Planned dates for standardized exams indicate that SAT testing will resume in early fall. Likewise, the ACT organization has scheduled make-up test dates in June and July, giving test-takers several date options during the summer.

Also, the College Board is considering a scenario in which students may test at home digitally in the fall if high schools are still closed then. An online ACT option is scheduled for the fall, regardless.

Why Students May Want to Consider Taking College Entrance Exams

Admissions experts, testing organizations and even some skeptics agree – it still makes sense to take the ACT or SAT.

“Give it a shot and see where the score falls,” Fay says.

If the outcome is positive, a student can move forward knowing that standardized testing can be a strong part of his or her profile, she says.

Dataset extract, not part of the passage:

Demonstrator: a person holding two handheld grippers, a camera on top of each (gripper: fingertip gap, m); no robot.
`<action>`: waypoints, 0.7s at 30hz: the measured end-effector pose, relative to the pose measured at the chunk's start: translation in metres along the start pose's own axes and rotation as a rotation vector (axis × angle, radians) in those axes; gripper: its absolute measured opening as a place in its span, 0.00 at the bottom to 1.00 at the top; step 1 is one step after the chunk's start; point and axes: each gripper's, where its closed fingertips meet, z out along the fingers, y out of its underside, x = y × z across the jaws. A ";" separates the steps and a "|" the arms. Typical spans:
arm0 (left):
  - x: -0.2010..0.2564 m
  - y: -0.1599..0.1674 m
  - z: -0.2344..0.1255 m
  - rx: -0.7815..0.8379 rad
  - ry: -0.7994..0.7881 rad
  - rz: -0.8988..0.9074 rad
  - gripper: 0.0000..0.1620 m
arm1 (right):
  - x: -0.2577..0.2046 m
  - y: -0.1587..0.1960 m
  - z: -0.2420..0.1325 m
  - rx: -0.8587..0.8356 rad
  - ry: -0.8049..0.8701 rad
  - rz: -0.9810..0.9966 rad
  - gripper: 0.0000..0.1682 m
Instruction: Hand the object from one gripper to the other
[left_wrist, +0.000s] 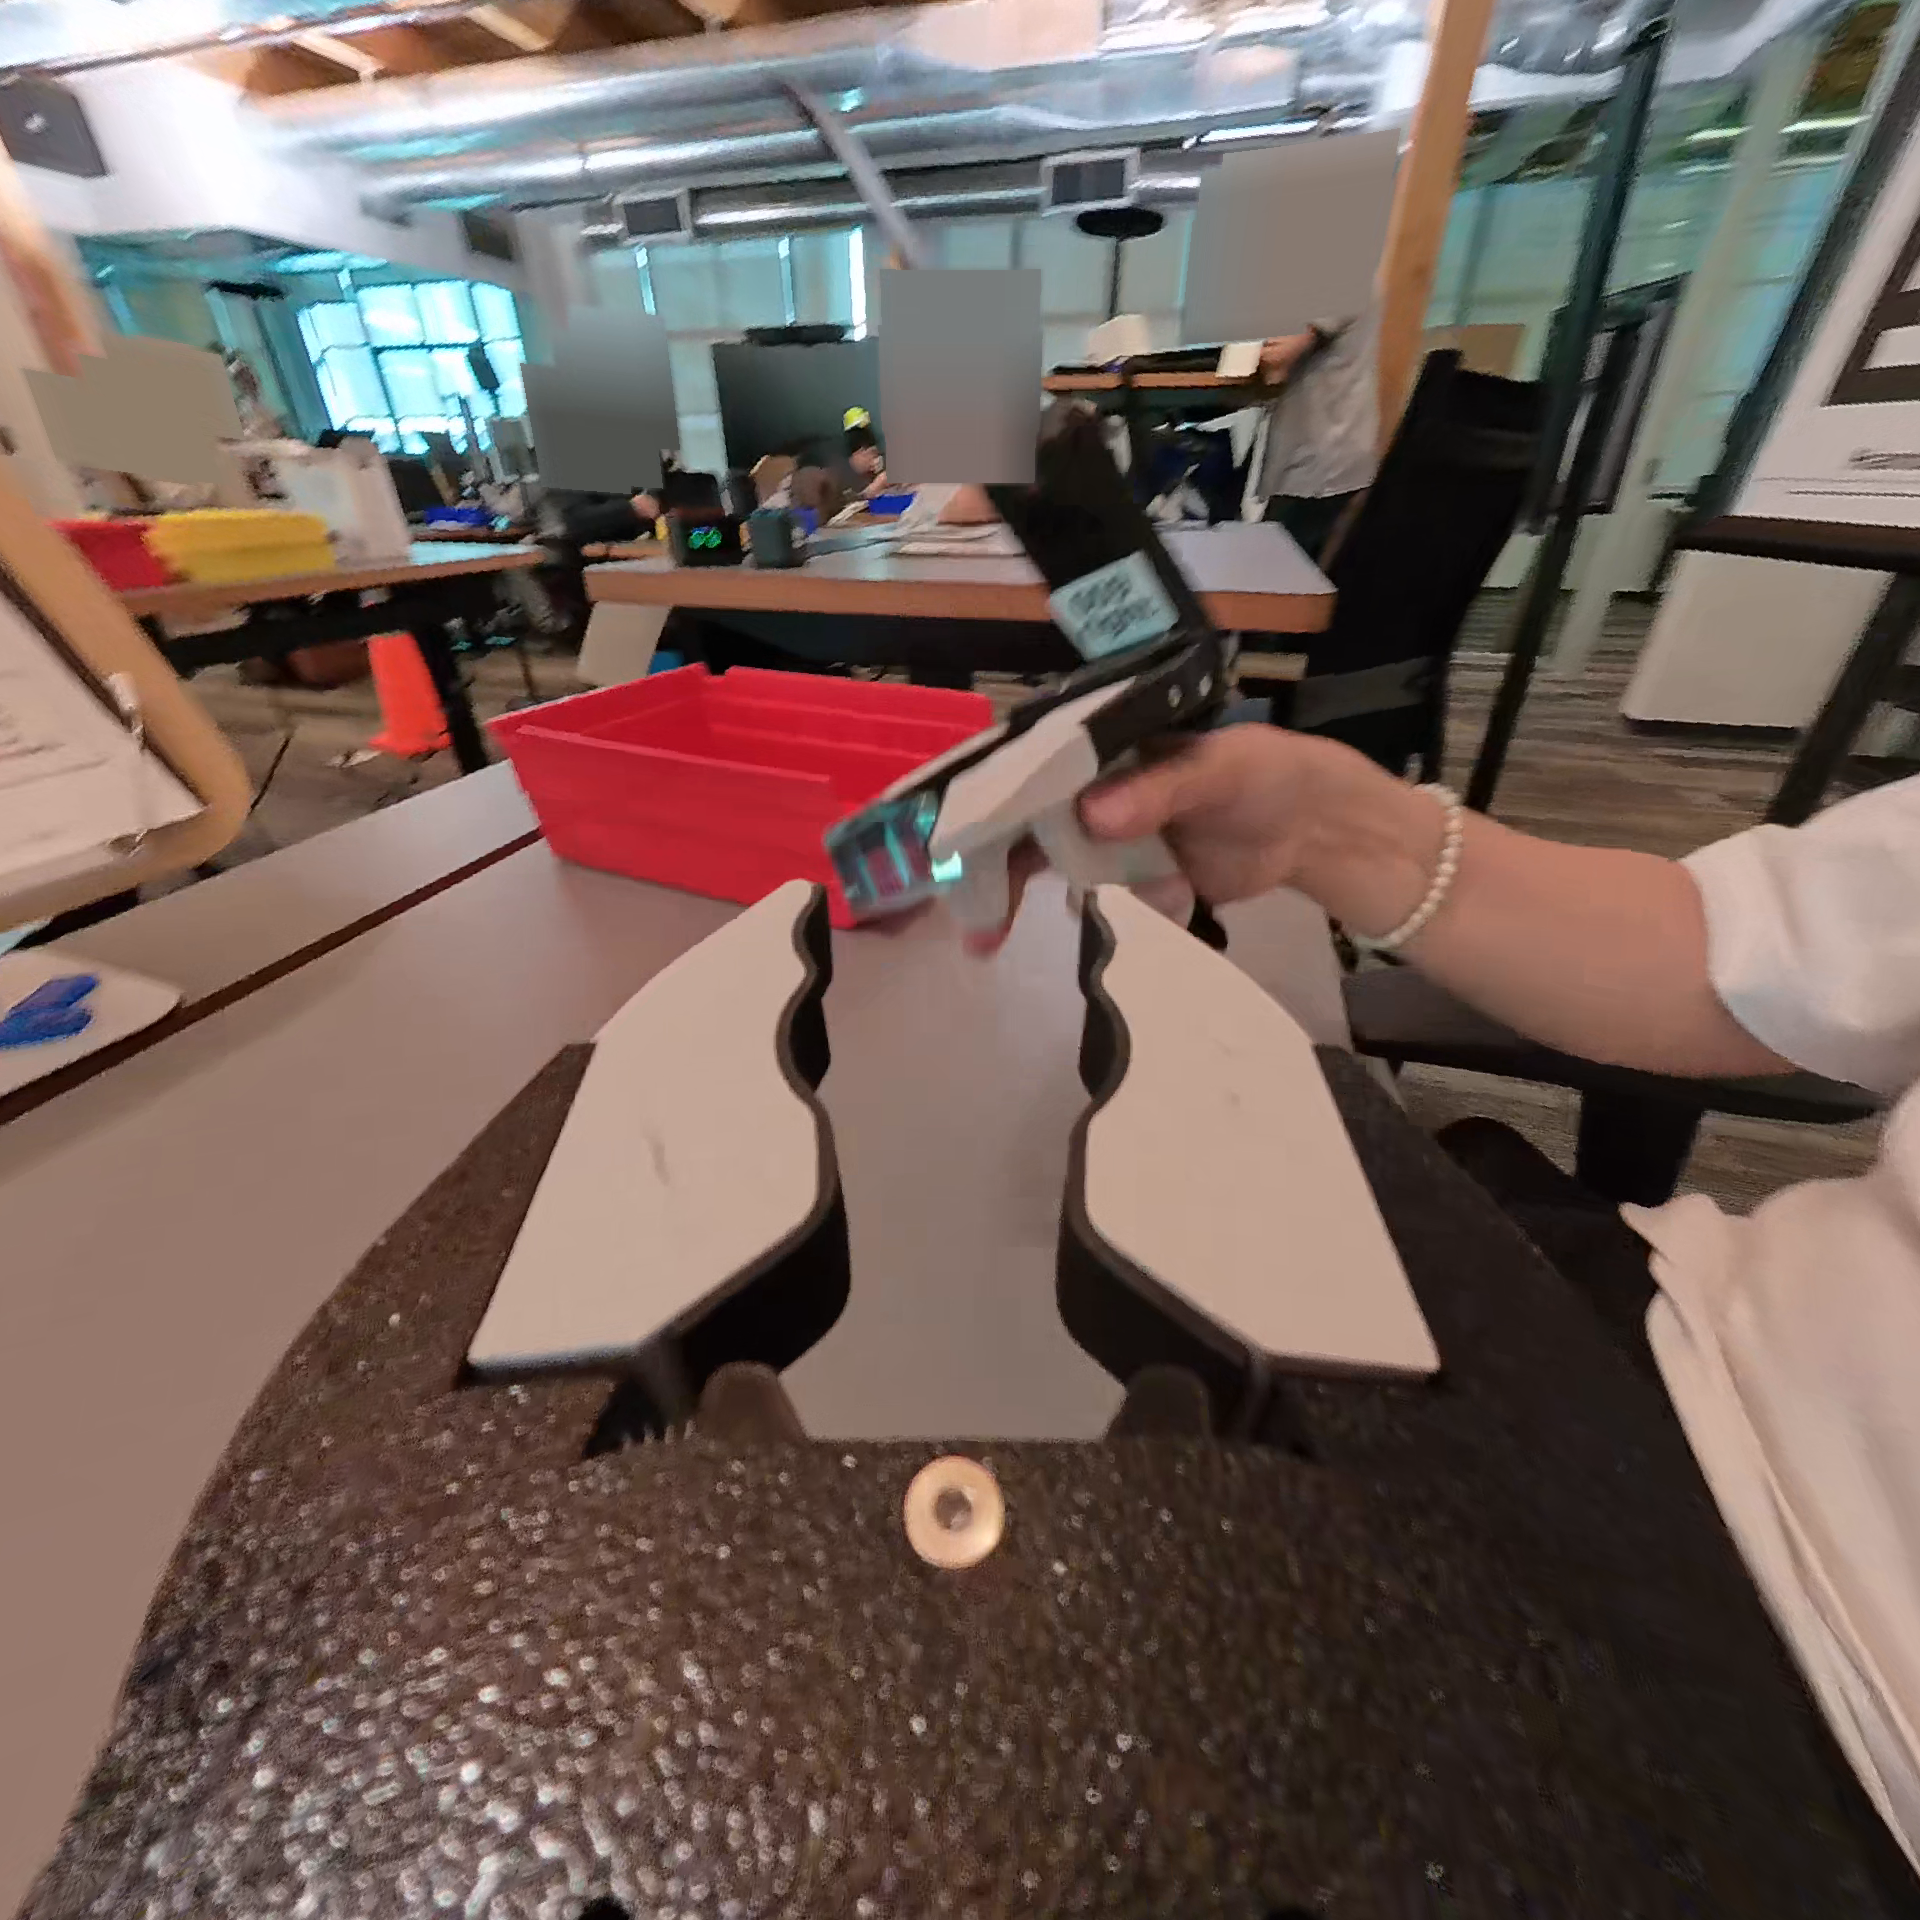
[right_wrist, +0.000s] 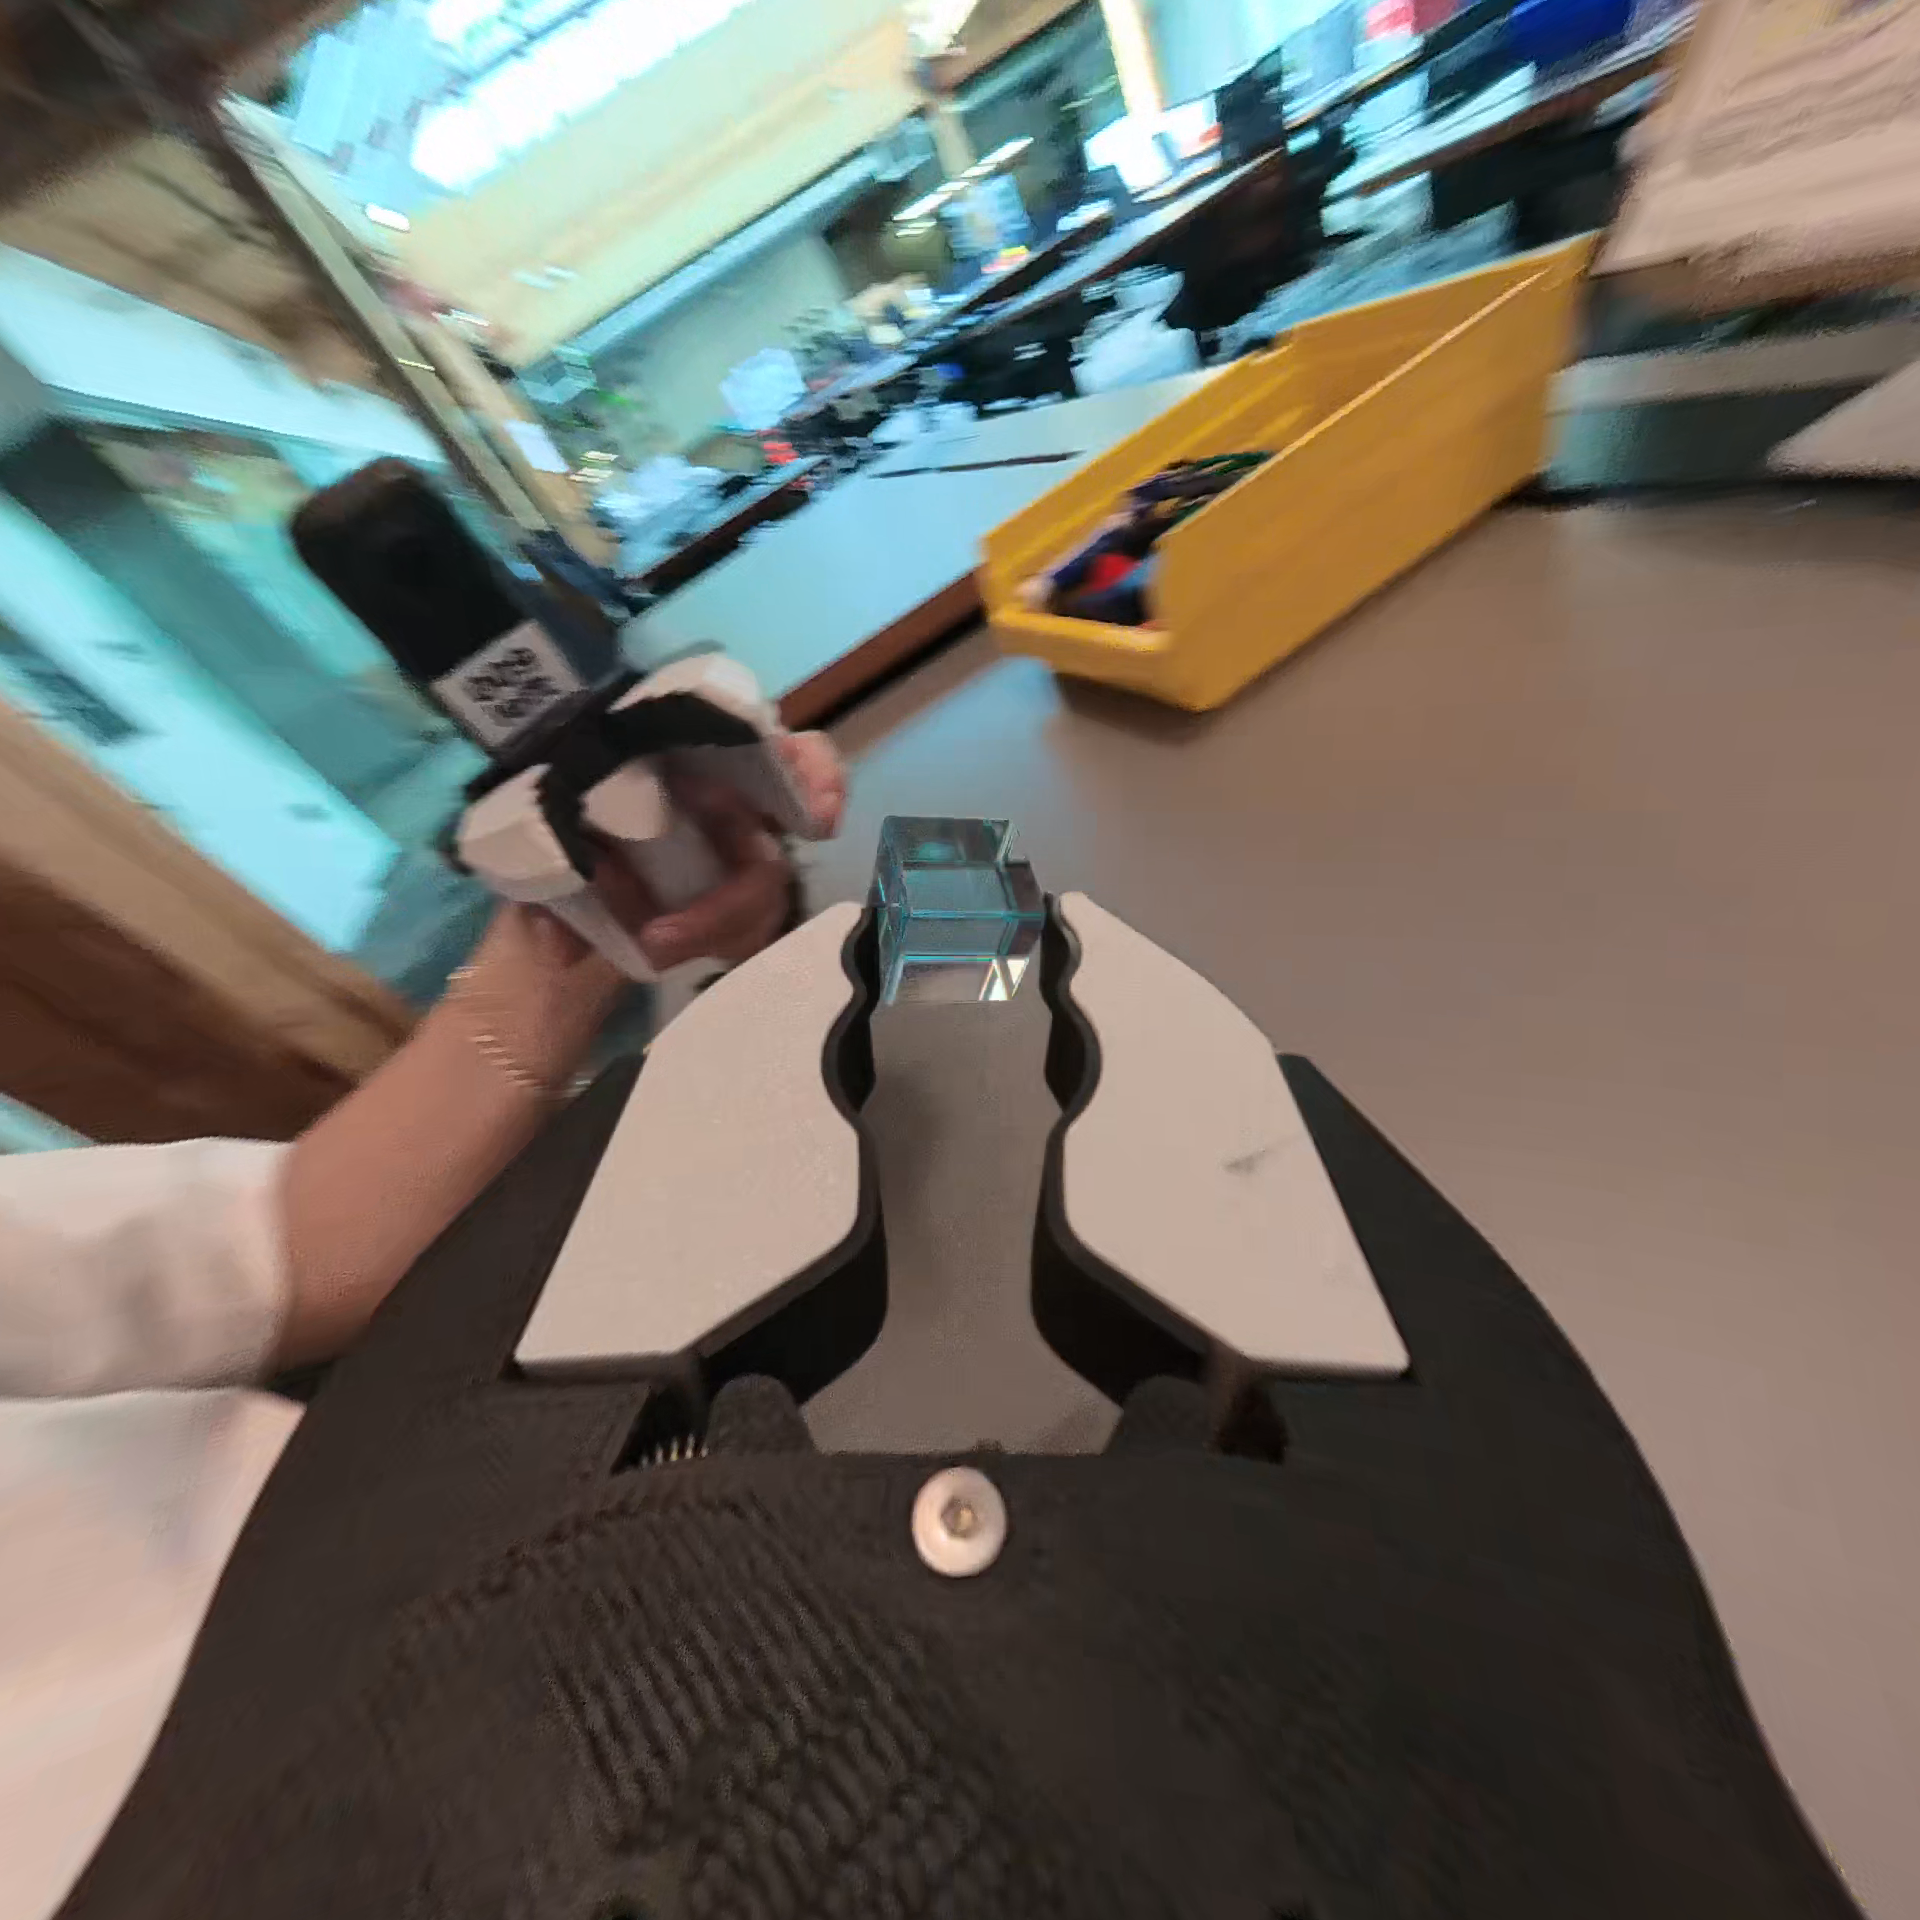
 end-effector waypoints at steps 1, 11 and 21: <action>-0.004 0.003 -0.001 -0.018 -0.022 -0.008 0.27 | 0.013 -0.008 -0.012 -0.002 0.087 -0.053 0.18; -0.028 0.027 -0.006 -0.182 -0.156 -0.011 0.23 | 0.235 -0.052 -0.234 -0.507 1.109 -0.127 0.18; -0.039 0.042 -0.015 -0.250 -0.183 -0.030 0.23 | 0.311 0.034 -0.270 -1.092 1.098 0.194 0.18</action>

If not, a student can try to retake the exam for a better score or omit the results on test-optional applications.

“They could opt out if they want. There are plenty of colleges now that are test-optional and you don’t need to play the game,” Schaeffer says. But, he adds, that can become more complicated depending on the number of schools to which a student applies.

“The odds are that one of the schools on that list will probably still require a test.”